Николай Васильевич Успенский
Сельская аптека
I
При черепахинской аптеке есть все удобства: есть подвал, в котором хранятся химические и фармацевтические препараты; чердак для трав, комната для посетителей; есть даже лаборатория, где изготовляются декокты{1}, припарки, сиропы, а иногда – яичницы.
Черепахинский приказчик чрез каждые два месяца извещает своего барина, живущего в Москве, что аптека стоит благополучно на прежнем месте, рассыпает дары свои щедрот на недужных и в соседях помещиках возбуждает зависть.

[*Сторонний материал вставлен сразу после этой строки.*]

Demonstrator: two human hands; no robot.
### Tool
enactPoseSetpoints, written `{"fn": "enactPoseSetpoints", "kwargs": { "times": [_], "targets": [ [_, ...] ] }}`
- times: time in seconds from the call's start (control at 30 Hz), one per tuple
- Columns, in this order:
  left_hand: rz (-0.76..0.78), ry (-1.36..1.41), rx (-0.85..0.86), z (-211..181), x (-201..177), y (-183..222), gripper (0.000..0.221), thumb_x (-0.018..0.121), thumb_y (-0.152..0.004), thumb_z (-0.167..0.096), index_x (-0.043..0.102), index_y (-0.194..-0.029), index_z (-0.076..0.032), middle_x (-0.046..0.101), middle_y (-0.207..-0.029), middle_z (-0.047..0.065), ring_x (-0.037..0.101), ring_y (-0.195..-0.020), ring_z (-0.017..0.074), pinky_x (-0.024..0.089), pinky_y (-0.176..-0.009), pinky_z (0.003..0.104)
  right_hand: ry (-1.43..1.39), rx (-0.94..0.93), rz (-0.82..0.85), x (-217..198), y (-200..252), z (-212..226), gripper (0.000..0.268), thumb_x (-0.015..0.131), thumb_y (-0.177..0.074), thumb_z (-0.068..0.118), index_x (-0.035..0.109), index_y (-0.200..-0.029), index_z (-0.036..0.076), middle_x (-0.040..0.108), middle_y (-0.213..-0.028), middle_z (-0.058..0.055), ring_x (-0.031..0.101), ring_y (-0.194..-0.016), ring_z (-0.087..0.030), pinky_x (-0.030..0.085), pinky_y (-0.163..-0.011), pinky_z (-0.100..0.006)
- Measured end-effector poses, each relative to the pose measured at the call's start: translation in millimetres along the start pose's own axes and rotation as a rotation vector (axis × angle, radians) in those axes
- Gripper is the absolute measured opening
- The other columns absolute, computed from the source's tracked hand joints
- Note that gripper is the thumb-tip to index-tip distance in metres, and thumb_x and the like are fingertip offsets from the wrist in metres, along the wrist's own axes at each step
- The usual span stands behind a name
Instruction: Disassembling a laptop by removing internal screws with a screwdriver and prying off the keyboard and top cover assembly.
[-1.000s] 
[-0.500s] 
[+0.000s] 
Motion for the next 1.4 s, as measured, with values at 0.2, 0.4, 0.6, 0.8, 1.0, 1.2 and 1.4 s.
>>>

Как всякое полезное заведение, сельская аптека была с радостию встречена народом. В день ее открытия в Черепахино наехало множество телег с калеками, параличными, кликушами – и благотворительное заведение, будто Овчая купель, кругом обложилась больными. Много добра было сделано в этот день. Фельдшер (дворовый человек, учившийся в московской фельдшерской школе) осматривал больных, делал операции, становил банки, пускал кровь. В полдень два хора певчих пели молебен. Приказчик, в честь торжества, произносил своим мужикам речь, которую слушатели приняли с первых же слов за объявление «вольной» и, волнуясь, зашумели: «Она, матушка!» – но были долго упрекаемы оратором в легкомыслии.

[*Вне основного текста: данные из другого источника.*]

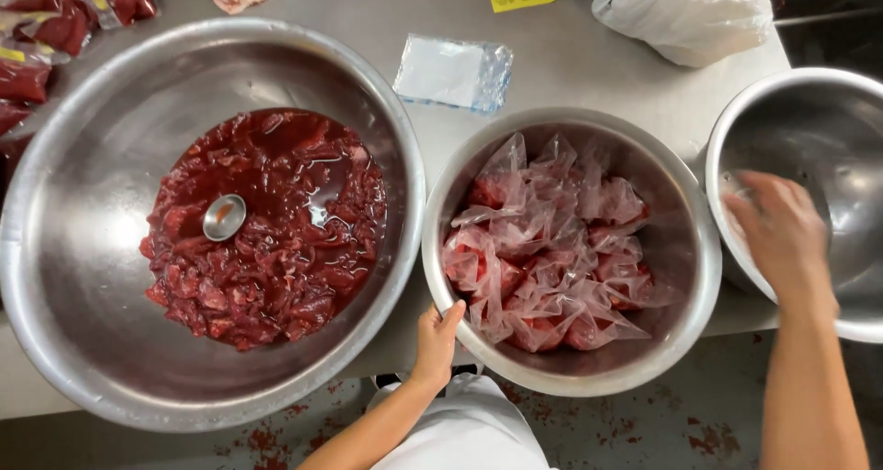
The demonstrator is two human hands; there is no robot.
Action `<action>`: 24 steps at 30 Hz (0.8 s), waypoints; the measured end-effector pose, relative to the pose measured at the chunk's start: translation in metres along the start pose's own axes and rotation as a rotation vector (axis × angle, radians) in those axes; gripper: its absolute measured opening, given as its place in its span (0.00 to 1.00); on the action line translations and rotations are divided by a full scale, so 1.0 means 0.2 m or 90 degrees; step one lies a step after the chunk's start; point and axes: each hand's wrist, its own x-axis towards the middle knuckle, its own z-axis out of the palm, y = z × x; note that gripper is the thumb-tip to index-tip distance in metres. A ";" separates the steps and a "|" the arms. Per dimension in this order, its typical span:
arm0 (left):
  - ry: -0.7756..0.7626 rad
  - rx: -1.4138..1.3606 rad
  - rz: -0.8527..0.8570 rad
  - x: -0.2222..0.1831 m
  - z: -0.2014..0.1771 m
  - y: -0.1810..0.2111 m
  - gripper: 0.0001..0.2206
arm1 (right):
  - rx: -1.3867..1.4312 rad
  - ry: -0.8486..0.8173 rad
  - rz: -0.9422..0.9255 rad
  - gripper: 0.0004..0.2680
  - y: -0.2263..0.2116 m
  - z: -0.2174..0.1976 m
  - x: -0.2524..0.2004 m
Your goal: Scooping marinated meat into plastic bags, weighing them on a scale, and placing them into a large bowl for storage.
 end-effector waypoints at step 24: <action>-0.112 -0.005 0.017 -0.47 -0.31 -0.12 0.21 | -0.095 -0.370 0.127 0.19 -0.34 0.31 -0.05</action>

Долго и пламенно молился народ за основателя аптеки: всякий желал ему многих лет, счастия, блаженства на земле, – невиданное, неслыханное чудо он совершил, выстроив аптеку. Живо в памяти народа ее открытие.

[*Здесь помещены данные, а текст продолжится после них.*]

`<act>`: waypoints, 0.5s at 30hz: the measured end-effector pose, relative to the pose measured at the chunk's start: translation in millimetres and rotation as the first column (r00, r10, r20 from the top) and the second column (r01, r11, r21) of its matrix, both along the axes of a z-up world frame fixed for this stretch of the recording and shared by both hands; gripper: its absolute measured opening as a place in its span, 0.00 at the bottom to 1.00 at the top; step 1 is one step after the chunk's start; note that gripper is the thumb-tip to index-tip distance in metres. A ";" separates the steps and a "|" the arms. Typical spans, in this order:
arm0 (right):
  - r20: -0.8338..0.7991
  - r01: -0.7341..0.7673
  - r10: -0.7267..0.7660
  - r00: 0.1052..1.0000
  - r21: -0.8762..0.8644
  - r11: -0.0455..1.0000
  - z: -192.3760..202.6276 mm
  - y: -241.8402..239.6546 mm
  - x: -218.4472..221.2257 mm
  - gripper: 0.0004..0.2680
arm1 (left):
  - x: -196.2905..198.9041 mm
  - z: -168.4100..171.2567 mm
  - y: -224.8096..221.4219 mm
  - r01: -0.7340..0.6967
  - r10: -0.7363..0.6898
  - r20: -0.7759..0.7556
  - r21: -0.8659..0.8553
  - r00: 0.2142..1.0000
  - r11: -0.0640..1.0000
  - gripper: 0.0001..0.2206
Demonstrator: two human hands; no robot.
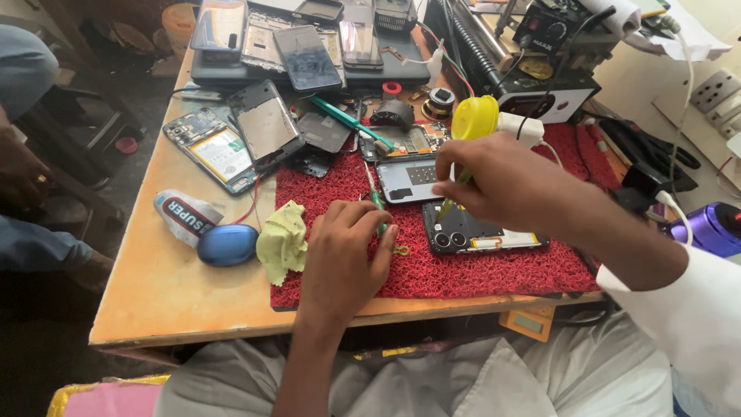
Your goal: The person uses a green plastic pry tool and tweezers to carefully separate the back cover from a disassembled smartphone. They then remove a black internal component and place it on the table before repositioning the phone chassis.
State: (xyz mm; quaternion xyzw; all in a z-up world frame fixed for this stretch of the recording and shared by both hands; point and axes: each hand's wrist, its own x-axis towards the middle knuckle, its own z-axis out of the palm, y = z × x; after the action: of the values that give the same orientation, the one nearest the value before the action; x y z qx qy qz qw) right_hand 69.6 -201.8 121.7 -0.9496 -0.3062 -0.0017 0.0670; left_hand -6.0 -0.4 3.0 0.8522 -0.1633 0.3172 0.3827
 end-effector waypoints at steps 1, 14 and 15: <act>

Мысль построить аптеку пришла черепахинскому помещику совершенно случайно. В бытность свою в имении, он задумал за какую-то провинность отдать одного молодого лакея в солдаты; намерение свое он открыл жене, которая советовала ему лучше продать лакея. После небольших колебаний помещик согласился на это; но покупателя не нашлось, хотя лакей имел в себе некоторые достоинства, например умел читать и писать. Однажды помещик, кончив письмо к одному из своих московских знакомых, расходился по комнате, позвал к себе старосту и приказал ему как можно скорее снаряжать подводу и запрягать пару лошадей.
– Кому прикажете? – говорил староста.
– Знай запрягай! – отвечал барин.
– Сколько кормочку приладить?
– Запрягай! – твердит помещик, весь объятый задуманным планом.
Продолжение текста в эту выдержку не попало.